Dans les MMO et certains RPG, les joueurs tentent d'automatiser certaines actions répétitives pour réduire la quantité de grind. Beaucoup de studios détestent les bots, mais comme je bossais sur un jeu déjà radicalement différent, j'ai décidé très tôt d'avoir une IA qui contrôle le personnage principal. Comme ça, les joueurs peuvent se concentrer sur les décisions stratégiques et la gestion de leur matos, sans parler du crafting. Je me doute bien que ça va rebuter des gens, mais en même temps ça va aussi plaire à tout un segment de joueurs qui préfèrent les jeux plus détendus ou qui aiment faire plusieurs choses en même temps.

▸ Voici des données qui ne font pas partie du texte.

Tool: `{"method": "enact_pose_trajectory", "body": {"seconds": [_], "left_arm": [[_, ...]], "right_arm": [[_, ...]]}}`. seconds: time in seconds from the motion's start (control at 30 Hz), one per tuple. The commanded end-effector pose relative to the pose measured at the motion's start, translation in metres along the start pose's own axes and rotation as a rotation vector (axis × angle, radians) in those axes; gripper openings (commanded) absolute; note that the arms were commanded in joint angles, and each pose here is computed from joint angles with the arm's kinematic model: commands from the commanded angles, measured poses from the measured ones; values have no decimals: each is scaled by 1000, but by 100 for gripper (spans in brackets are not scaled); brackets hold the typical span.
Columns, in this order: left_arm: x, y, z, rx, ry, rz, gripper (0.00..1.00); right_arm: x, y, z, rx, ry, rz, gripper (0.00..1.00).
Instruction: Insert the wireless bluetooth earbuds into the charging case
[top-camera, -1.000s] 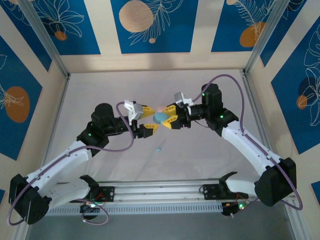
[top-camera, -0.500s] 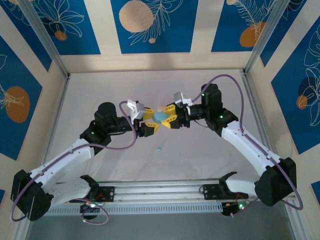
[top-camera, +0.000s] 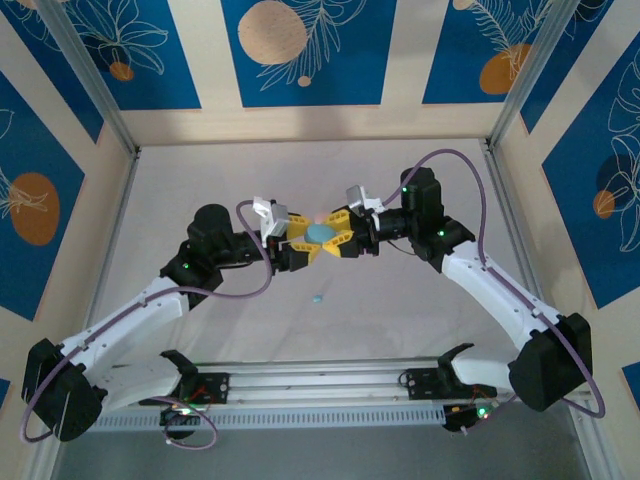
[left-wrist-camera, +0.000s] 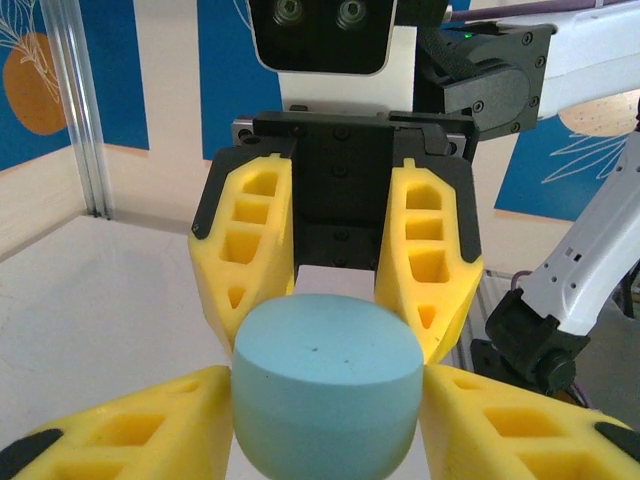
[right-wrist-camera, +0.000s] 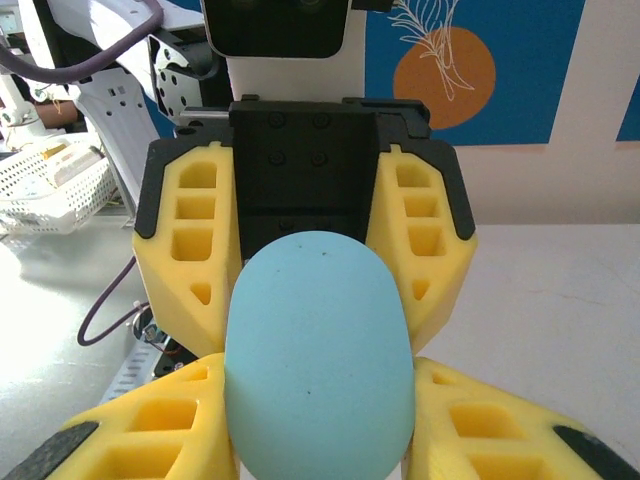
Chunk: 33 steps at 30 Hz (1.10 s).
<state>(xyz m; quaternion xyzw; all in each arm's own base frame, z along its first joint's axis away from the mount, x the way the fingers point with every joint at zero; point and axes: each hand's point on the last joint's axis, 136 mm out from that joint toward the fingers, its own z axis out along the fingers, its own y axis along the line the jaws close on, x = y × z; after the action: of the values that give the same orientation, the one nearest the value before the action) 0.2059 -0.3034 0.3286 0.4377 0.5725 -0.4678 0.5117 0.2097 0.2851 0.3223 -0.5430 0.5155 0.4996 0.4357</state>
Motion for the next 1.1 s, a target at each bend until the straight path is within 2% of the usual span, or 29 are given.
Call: {"method": "enact_pose_trajectory", "body": {"seconds": [0.0,0.13,0.23,0.6,1.07], "left_arm": [[-6,-7,2,45,-19,13,47],[-5,-7,2,50,-15,11,46],[-4,-7,2,46,-13,15,52],[-2,-11,2,69,7,25,51],[-11,-12,1,71,-31,25,38]], "right_arm": [[-5,1,1,-7,-6,-25,30],[-8,1,1,-7,-12,-22,30],[-9,1,0,-2,-16,-27,30],[-10,1,0,-10,-25,-17,30],[-1,3,2,-16,5,-13,31]]}}
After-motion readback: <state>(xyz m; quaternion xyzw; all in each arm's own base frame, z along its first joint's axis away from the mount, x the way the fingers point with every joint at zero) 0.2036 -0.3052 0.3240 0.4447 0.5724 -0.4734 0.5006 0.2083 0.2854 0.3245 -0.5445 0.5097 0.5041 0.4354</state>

Lettres de mon bourrin. Chez moi, la claque des graphismes a vite laissé place à un doute effroyable : et si ces décors grandioses de minimalisme n'étaient que l'écrin d'un jeu atrocement classique et ennuyeux ? Le trailer de Stone Story n'aide pas, avec son héros qui avance de gauche à droite de l'écran en se contentant d'assener des coups d'épée à des monstres. Au secours. Il suffit pourtant d'essayer le jeu, souris à la main, pour être frappé par un éclair de compréhension : aucun des mouvements du héros n'est contrôlé par le joueur. Une IA se charge d'explorer les niveaux (linéaires) à sa place, en ramassant ce qui doit l'être et en tatanant les ennemis qu'elle croise. Hérésie ? Blasphème ? Non, car cette IA permet au joueur d'éviter de matraquer les touches de son clavier en boucle afin qu'il se concentre sur la tactique : il faut changer d'arme au bon moment (bazarder le bouclier et brandir une arbalète permet de se sortir de bien des mauvais pas), boire des potions, utiliser des capacités spéciales et prendre soin auparavant d'identifier les ennemis. Une bouffée d'originalité que l'on respire à pleins poumons, sans se douter que le vrai tour de magie a lieu en dehors des combats.

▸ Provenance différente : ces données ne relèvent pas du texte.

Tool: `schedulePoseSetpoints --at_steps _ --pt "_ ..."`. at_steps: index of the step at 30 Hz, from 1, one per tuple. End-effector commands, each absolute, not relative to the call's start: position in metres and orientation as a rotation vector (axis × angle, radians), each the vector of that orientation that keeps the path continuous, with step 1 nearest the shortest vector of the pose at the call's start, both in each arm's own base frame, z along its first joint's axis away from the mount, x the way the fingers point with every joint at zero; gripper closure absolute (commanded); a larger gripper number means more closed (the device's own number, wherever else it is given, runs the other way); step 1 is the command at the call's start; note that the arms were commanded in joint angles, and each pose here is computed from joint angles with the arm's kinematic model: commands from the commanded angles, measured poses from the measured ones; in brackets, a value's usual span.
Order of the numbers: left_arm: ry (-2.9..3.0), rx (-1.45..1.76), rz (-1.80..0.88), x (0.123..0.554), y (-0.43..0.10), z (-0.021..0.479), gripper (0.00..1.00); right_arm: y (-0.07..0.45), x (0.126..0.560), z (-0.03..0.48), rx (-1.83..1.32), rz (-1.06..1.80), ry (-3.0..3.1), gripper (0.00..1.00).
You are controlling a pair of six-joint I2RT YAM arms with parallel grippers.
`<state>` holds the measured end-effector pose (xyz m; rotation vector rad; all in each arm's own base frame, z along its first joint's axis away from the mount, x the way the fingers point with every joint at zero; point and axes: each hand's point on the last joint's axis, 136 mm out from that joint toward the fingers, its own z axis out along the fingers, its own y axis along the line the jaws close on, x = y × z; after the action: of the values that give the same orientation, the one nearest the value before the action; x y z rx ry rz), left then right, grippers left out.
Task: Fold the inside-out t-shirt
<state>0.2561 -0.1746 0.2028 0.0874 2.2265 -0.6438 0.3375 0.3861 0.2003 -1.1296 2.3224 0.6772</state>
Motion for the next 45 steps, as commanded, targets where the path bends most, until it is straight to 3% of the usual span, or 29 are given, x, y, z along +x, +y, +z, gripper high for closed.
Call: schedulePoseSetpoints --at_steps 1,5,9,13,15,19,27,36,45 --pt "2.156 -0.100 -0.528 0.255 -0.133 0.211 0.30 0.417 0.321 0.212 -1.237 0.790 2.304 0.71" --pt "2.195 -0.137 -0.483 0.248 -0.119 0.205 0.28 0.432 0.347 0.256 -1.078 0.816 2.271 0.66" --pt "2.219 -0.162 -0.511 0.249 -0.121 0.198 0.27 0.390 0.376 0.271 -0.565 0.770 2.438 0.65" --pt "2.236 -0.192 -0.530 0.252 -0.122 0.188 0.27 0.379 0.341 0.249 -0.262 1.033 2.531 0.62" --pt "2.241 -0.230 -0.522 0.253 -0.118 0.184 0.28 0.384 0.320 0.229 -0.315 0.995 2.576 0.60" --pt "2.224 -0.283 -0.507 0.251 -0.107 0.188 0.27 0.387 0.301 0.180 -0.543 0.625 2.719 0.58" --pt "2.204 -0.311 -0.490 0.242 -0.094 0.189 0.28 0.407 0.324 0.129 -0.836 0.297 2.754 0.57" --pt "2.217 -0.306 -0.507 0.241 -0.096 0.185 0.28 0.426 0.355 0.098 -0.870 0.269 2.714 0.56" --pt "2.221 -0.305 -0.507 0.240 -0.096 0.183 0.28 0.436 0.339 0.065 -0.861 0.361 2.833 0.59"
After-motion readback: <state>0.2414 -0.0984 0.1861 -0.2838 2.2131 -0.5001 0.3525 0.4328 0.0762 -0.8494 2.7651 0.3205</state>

Cette nécessité d'explorer et d'améliorer jusqu'aux menus du jeu rappelle les clickers.
Candy Box 3. Quand le joueur n'explore pas un niveau, il se retrouve dans une sorte de menu, avec la liste des zones à explorer ou des actions spéciales à accomplir, par exemple fabriquer du matériel. Il y aurait beaucoup à dire sur l'artisanat : on doit l'accomplir à tâtons, en combinant plusieurs objets sans savoir si l'on pourra vraiment sertir un bouclier d'une gemme ou fusionner un marteau et une baguette magique. Pire : au début, c'est le crafting lui-même qui est inaccessible au joueur. Ce dernier doit débloquer l'accès à la plupart des mécaniques du jeu de lui-même, parfois sans même savoir qu'elles existent. Au fur et à mesure de l'aventure, trouver certains objets permet par exemple de commencer à gagner de l'expérience ou d'obtenir des infos vitales sur les créatures des donjons. Changer d'arme au cours des combats devient fastidieux ? Découvrir la recette de la ceinture débloquera les raccourcis clavier. Cette nécessité d'explorer et d'améliorer jusqu'aux menus du jeu rappelle les clickers, dont le développeur admet être un grand fan (« je pense que plus de jeux devraient avoir une interface qui s'améliore progressivement, ça règle le problème du trop-plein de choix et d'informations qui paralyse les néophytes », nous a-t-il dit). Derrière ces mystères qui entourent le scénario du jeu, son fonctionnement et ses mécaniques les plus simples, il y a surtout l'envie de stimuler la curiosité du joueur, qui le poussera à progresser dans l'aventure tout simplement parce qu'il se demande ce que le jeu lui réserve ensuite. Et ça marche. On a beau y avoir joué longuement, on se demande aussi, nous, ce que Stone Story garde encore en réserve comme jouissives surprises, comme trouvailles inventives, comme secrets obscurs.